For too long we’ve been manipulated by appeals to artificial divisions: French/English, Quebec/Ontario, municipalities vs municipalities, Canada/US – look for the puppet strings on all these divisions. We’re being played.
Take your pen and check off your contributions here; add new ones. There’s plenty we ordinary people can do to help ourselves, and we don’t need permission from anyone. Our economic futures, and our kids’ futures, come down to us. Nothing less.

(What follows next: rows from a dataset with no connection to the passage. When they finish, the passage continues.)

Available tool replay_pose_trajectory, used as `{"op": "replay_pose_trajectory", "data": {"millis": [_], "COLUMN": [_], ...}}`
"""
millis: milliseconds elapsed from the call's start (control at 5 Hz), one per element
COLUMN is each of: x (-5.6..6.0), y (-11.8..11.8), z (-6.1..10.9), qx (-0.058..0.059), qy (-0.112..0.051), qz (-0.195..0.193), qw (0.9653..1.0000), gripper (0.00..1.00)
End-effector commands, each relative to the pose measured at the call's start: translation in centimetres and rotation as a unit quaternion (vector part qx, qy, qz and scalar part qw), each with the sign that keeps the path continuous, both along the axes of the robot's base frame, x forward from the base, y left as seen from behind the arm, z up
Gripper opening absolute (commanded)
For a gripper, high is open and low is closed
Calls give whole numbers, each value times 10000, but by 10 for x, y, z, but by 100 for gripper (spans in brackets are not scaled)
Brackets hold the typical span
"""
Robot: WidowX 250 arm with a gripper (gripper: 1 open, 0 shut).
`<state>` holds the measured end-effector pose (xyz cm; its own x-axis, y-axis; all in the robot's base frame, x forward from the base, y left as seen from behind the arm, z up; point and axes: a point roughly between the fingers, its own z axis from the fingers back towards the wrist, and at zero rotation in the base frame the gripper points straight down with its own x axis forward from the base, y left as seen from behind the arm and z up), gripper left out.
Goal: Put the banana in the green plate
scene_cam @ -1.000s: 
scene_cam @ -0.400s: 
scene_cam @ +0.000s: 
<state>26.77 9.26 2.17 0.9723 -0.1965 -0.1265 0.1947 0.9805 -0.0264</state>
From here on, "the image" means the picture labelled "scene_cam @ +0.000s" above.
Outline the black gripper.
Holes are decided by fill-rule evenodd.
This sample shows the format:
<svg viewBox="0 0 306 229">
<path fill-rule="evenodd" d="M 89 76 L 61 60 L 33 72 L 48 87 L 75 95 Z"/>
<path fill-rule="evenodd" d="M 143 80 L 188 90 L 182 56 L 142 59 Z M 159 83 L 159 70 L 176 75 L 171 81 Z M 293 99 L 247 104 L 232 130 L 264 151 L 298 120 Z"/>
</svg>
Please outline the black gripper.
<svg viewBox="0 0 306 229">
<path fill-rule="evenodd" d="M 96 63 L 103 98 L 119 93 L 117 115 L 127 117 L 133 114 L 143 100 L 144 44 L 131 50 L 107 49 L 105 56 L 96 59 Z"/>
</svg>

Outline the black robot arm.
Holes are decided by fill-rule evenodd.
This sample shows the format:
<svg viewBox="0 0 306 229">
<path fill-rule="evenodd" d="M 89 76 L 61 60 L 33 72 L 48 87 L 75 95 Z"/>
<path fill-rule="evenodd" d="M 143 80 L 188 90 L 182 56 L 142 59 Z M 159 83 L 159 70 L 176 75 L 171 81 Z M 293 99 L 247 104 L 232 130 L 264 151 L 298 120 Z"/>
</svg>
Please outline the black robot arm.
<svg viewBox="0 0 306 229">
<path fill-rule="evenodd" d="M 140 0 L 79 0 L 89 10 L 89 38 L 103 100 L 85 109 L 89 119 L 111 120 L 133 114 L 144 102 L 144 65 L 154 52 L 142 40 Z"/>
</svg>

Voting “None of the above”
Pontiac Perspective Peter J. Gauthier
In a democracy we elect politicians on their ability to address problems that beset our society. We make our decisions on the various platforms and proposals the candidate has laid out during their campaign. We expect the positions of the candidate to be presented in a clear, direct, and informative manner. Unfortunately, the last several federal and provincial elections have not followed this script. Instead, candidates have concentrated on personal attacks on opponents, unjustified claims about the malicious intent of other candidates and hollow rhetoric about the current and future realities that beset our society. Two items follow which may assist in rectifying some of the weaknesses in our current system of electing candidates.
First, there is the question of who is allowed to vote. During the last provincial election, the leader of the PQ claimed there was a threat from out-of-province Anglophones to stack the deck in favour of the Liberal party. It turns out that the issue related to a handful of students at McGill University who thought they were eligible to vote. They were residents of Quebec for more than the six month period stated in the elections act.
However, the claim was made that they were not domiciled in Quebec because, after graduation, they might seek employment outside Quebec. The solution is obvious. Every person who votes must answer: “If, within the next two years, you were offered an employment opportunity that paid significantly more with good benefits and promotion opportunities but required you to move out of the province of Quebec, would you accept this job?” According to the definition of domiciled in Quebec, any person who answered “yes” to this question would not be eligible to vote in Quebec provincial elections. Unfortunately, only a handful of English-speaking university students were asked this. This is unacceptable.
The second issue relates to those who disagree with all listed candidates andspoil their ballot. This identifies the voter as someone who does not know how to make a proper X on the ballot rather than one who wants to register a protest. The solution is to have each ballot indicate a “None of the above” option. Of course there is the possibility that “None of the above” would have the most votes. But that is surely the point of the option. “None of the above” is the identified preferred candidate and should be allowed all the privileges of any elected representative.